• [Records for this task]:
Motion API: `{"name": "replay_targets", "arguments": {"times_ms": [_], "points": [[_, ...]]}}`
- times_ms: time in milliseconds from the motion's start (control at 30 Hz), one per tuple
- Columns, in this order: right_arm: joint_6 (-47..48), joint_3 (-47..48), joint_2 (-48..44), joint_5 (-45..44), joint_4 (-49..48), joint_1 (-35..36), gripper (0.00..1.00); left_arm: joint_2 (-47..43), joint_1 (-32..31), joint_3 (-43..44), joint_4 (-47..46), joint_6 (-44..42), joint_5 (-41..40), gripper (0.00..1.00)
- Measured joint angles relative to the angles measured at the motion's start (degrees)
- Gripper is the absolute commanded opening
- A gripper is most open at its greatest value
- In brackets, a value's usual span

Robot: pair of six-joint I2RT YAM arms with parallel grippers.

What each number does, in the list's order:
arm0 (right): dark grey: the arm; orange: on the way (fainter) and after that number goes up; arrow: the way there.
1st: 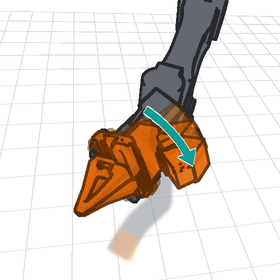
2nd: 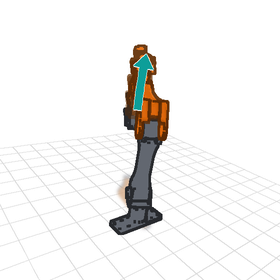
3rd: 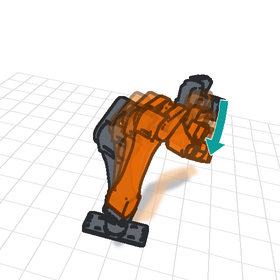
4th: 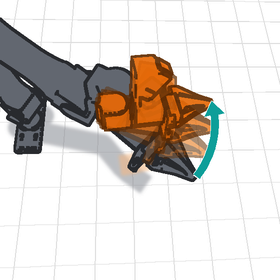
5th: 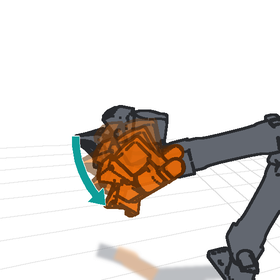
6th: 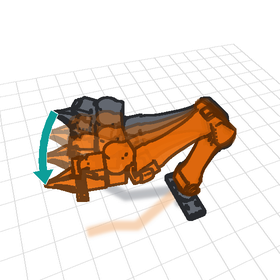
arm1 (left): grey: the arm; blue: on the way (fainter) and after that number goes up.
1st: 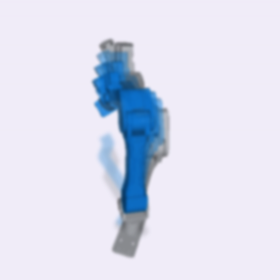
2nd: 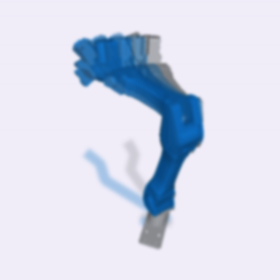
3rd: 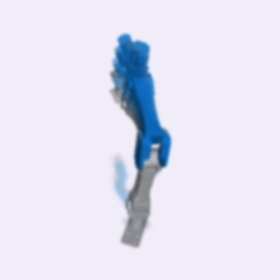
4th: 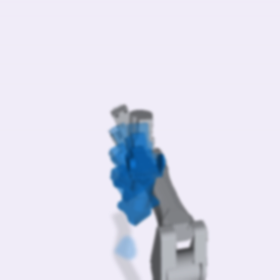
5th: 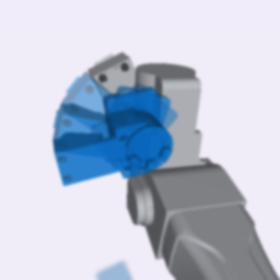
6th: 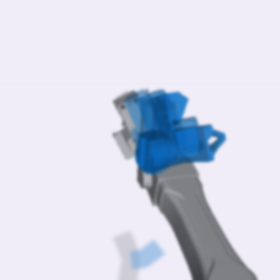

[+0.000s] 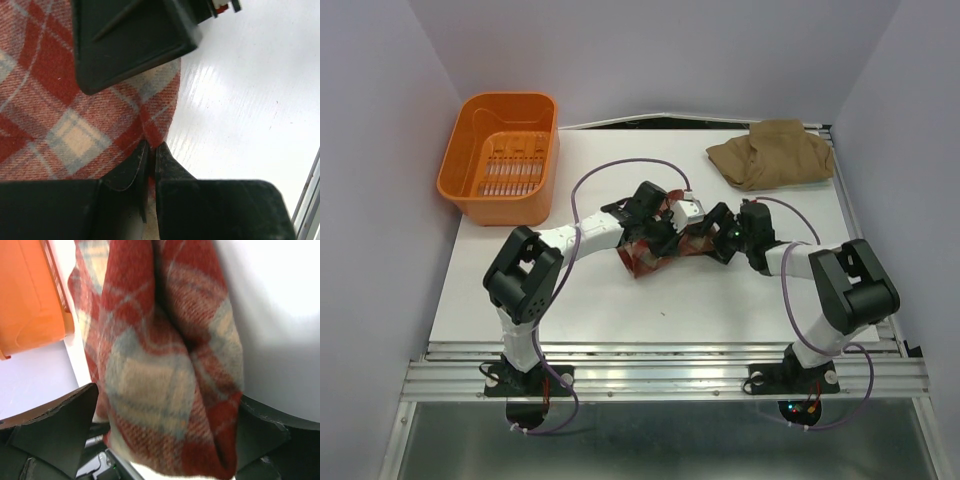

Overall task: Fold and stack the skirts
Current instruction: Neatly place the folded skirt to the corner

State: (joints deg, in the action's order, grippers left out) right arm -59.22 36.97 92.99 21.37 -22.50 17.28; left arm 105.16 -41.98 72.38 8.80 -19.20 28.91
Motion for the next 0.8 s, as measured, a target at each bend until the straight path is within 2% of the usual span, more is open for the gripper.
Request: {"name": "replay_targets", "arguments": {"times_ms": [100, 167, 400, 500, 533, 567, 633, 667, 767, 800], "points": [[0.6, 0.6, 1.6, -0.6, -1.4, 0.0, 1.00, 0.4, 0.0, 0.0, -0.2, -0.3, 0.2, 0.00], [0.8, 0.6, 2.4, -1.1, -2.3, 0.0, 0.92, 0.9, 0.0, 0.0, -0.3, -0.5, 0.5, 0.00], [2.8, 0.6, 4.1, -2.3, -3.4, 0.0, 0.51, 2.6, 0.0, 0.0, -0.4, -1.3, 1.2, 0.00], [5.5, 1.0, 5.0, -3.0, -3.5, 0.0, 0.28, 2.7, 0.0, 0.0, -0.4, -1.7, 1.3, 0.00], [7.5, 1.7, 5.3, -3.4, -3.2, 0.0, 0.15, 2.7, 0.0, 0.0, -0.4, -1.7, 1.2, 0.00], [8.3, 2.2, 5.4, -3.4, -3.1, 0.0, 0.10, 2.7, 0.0, 0.0, -0.4, -1.8, 1.2, 0.00], [11.7, 3.7, 5.4, -3.6, -2.9, 0.0, 0.01, 2.7, 0.0, 0.0, -0.8, -2.1, 1.0, 0.11], [14.4, 4.9, 5.4, -3.7, -2.2, 0.2, 0.01, 2.7, 0.1, 0.0, -1.0, -2.2, 0.7, 0.24], [20.2, 7.8, 5.4, -3.8, -0.6, 0.6, 0.01, 2.4, 0.1, -0.3, -2.2, -2.5, -0.7, 0.40], [22.3, 8.8, 5.4, -4.0, 0.4, 0.7, 0.01, 1.6, 0.1, -1.1, -2.4, -2.5, -1.4, 0.50]]}}
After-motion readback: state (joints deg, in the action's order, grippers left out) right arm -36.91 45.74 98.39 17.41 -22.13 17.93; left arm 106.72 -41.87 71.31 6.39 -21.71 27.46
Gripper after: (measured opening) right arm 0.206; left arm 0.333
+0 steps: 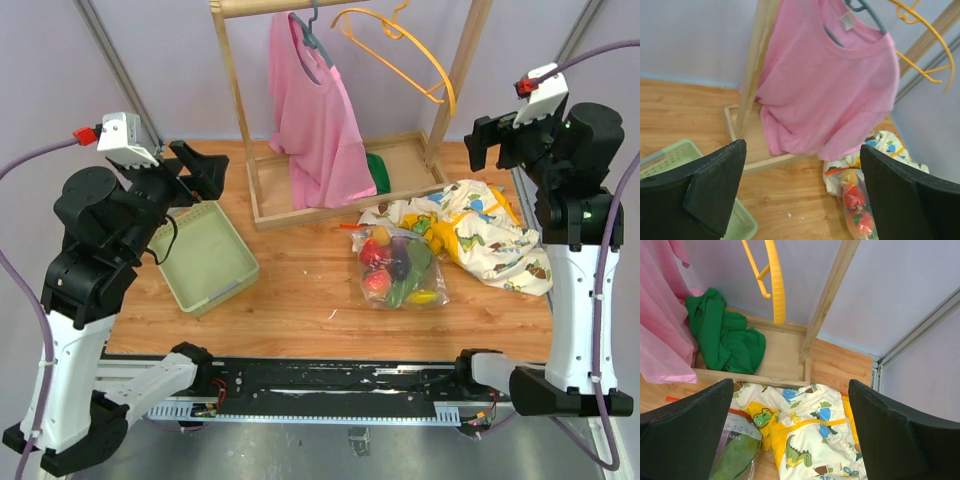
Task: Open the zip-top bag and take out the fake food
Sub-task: Pick up the zipper food storage bag at the center of the board.
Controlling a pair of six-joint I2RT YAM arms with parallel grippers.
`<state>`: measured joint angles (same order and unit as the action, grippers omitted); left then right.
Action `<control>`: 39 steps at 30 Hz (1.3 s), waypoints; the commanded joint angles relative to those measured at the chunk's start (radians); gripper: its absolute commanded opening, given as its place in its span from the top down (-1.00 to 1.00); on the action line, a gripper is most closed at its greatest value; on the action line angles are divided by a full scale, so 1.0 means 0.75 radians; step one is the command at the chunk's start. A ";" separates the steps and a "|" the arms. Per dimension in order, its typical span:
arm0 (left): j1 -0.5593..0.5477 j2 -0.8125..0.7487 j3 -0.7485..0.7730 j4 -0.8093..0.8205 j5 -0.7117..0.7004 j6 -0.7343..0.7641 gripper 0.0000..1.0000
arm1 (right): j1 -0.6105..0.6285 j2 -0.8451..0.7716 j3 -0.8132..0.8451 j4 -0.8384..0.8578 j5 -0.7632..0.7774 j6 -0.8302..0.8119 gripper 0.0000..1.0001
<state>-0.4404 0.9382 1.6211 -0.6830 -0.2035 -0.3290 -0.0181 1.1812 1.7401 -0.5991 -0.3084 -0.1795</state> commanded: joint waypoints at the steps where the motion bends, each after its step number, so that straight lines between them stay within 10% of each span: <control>1: 0.170 -0.043 -0.094 0.029 0.156 -0.037 -0.99 | 0.093 0.014 0.025 -0.051 0.187 -0.020 -0.97; 16: 0.595 -0.186 -0.678 0.258 0.662 -0.236 -0.99 | 0.147 0.005 -0.247 -0.265 -0.090 -0.238 -0.97; 30: -0.362 -0.067 -0.971 0.662 0.273 -0.317 -0.92 | 0.013 -0.089 -0.635 -0.424 -0.528 -0.487 -0.97; 39: -0.521 -0.058 -1.226 1.104 0.208 -0.495 -0.92 | -0.020 -0.164 -0.863 -0.464 -0.753 -0.582 -0.97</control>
<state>-0.8143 0.9241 0.7616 -0.0700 0.0135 -0.6247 -0.0032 1.0679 1.1278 -0.9035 -0.7605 -0.5583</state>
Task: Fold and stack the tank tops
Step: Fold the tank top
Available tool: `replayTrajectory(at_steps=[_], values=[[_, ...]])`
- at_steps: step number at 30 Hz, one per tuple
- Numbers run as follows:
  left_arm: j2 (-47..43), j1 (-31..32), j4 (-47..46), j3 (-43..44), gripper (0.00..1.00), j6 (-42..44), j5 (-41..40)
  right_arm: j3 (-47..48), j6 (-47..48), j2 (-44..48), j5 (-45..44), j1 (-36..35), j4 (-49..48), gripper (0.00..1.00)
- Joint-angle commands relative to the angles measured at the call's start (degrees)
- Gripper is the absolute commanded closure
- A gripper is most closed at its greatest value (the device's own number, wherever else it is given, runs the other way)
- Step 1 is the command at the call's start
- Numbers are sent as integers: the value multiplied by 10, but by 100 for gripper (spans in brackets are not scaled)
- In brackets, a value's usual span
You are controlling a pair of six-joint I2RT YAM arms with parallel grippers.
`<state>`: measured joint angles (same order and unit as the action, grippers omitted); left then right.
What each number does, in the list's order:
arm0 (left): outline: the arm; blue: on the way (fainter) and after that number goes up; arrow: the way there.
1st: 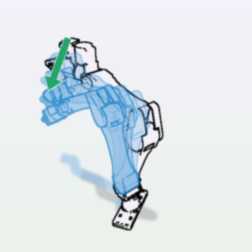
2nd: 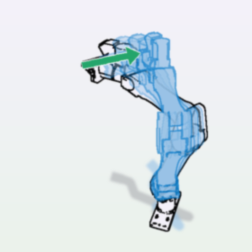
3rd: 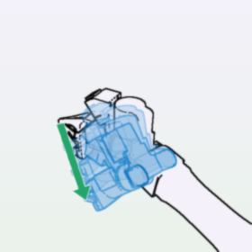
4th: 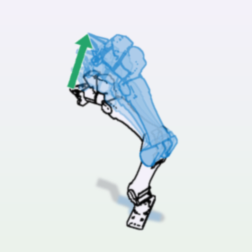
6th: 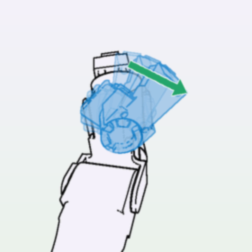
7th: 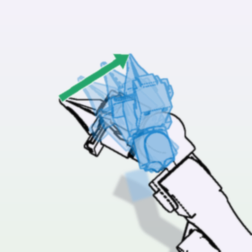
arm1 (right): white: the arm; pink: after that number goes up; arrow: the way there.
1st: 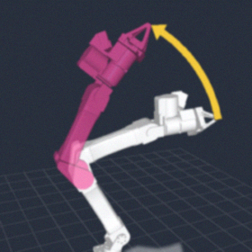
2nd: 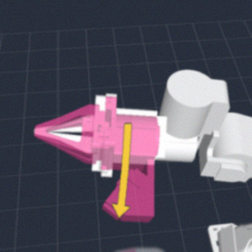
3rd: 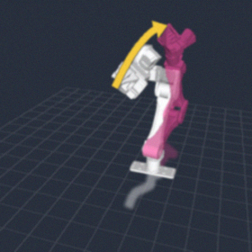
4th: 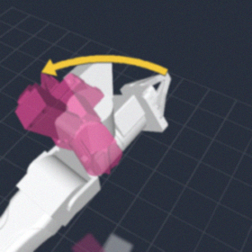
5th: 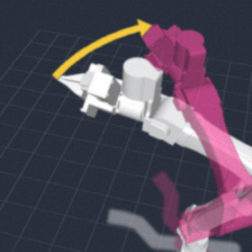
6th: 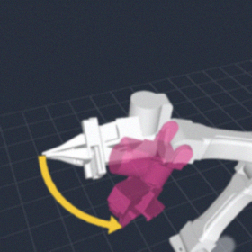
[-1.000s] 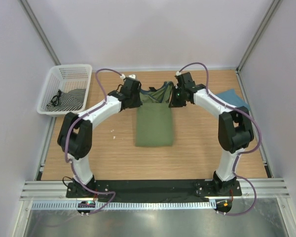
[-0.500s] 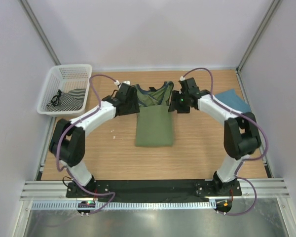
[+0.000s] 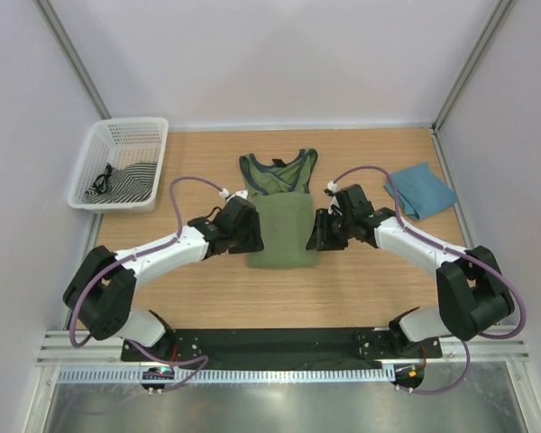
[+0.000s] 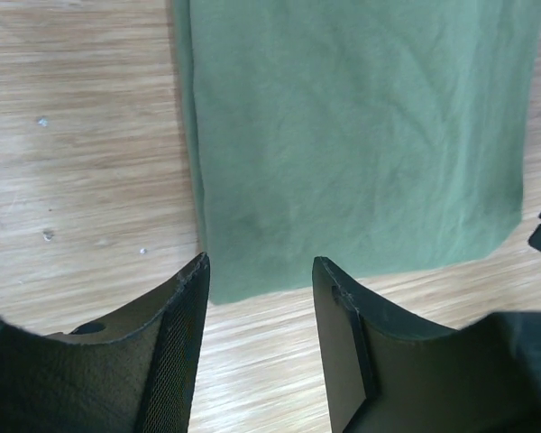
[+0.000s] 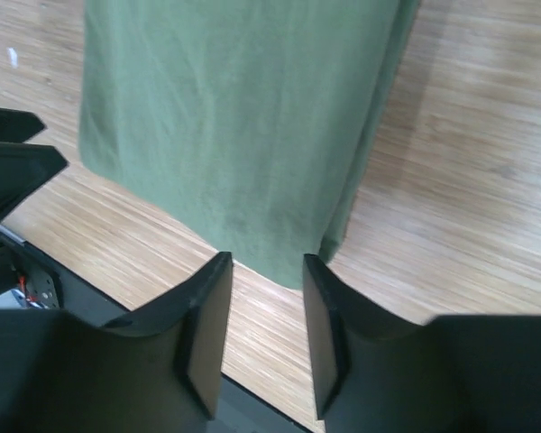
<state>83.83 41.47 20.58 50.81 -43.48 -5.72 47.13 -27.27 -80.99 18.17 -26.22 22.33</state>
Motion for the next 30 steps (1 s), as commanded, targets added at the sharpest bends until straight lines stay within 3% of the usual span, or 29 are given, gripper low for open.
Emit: replayTrajectory(at_steps=[1, 3, 6, 9, 10, 14, 17, 19, 22, 26, 30], values=[[9, -3, -30, -2, 50, -26, 3, -5, -16, 1, 25, -1, -49, 55], [12, -3, -47, -29, 49, -36, 4, -33, -19, -4, 20, -1, -71, 53], [27, -3, -86, -61, 50, -48, 27, -56, -26, -31, 29, -1, -97, 60], [69, -2, -85, -70, 63, -57, 34, -70, -27, -69, 27, -1, -102, 77], [80, -3, -81, -74, 66, -64, 32, -75, -28, -73, 19, -1, -104, 87], [50, 6, -60, -112, 78, -87, -4, -101, -34, -67, 3, -1, -111, 93], [32, 8, -57, -121, 78, -91, -11, -105, -36, -49, -14, -1, -102, 86], [25, 12, -55, -122, 76, -90, -5, -104, -36, -30, -20, -1, -93, 69], [-8, 33, -46, -125, 64, -92, -27, -101, -33, 12, -28, -1, -79, 59], [-49, 48, -40, -133, 53, -97, -34, -107, -27, 63, -4, -4, -71, 53], [-58, 49, -38, -139, 51, -97, -27, -103, -18, 66, 15, -9, -63, 51]])
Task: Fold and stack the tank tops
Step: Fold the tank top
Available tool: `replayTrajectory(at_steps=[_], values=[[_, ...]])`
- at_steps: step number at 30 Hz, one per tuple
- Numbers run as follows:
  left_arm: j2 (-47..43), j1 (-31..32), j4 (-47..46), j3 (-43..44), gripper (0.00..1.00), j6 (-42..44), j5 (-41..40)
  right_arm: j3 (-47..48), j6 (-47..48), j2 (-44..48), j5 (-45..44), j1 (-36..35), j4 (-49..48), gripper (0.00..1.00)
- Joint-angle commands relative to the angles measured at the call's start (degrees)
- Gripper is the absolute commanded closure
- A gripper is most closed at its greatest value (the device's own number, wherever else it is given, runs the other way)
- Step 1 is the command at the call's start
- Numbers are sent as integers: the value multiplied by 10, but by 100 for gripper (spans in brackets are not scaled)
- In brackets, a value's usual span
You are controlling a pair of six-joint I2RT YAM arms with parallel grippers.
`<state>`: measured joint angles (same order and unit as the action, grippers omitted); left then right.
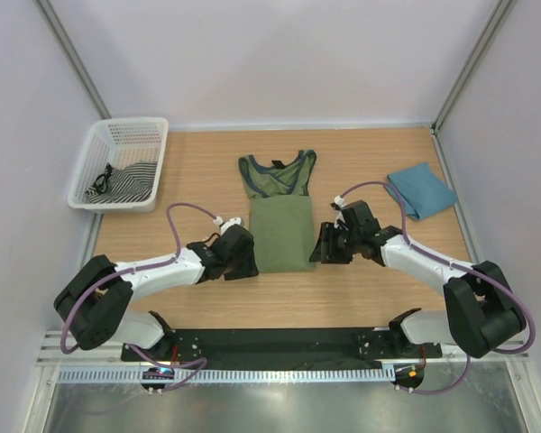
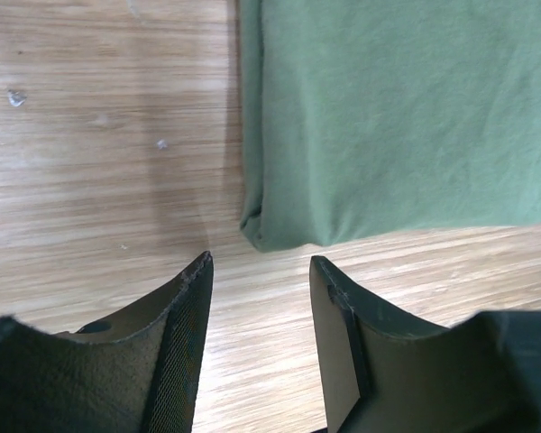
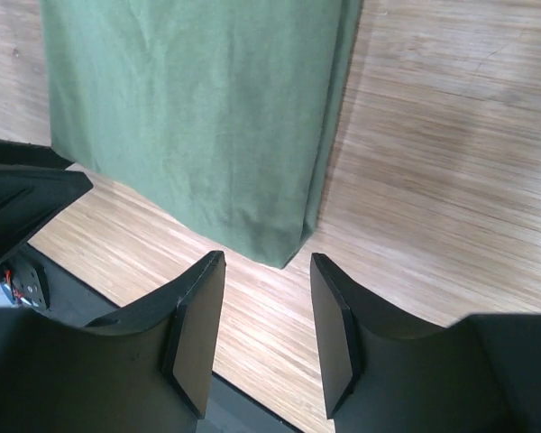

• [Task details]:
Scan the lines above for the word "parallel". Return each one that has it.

• [Exercise result]:
Robot: pair of six-joint I2RT YAM arms with parallel grippers.
Controlling a pair of six-joint I2RT YAM arms with parallel grippers.
You are controlling a pair of six-joint I2RT YAM arms with parallel grippers.
You are controlling a pair of six-joint I2RT YAM arms with parallel grippers.

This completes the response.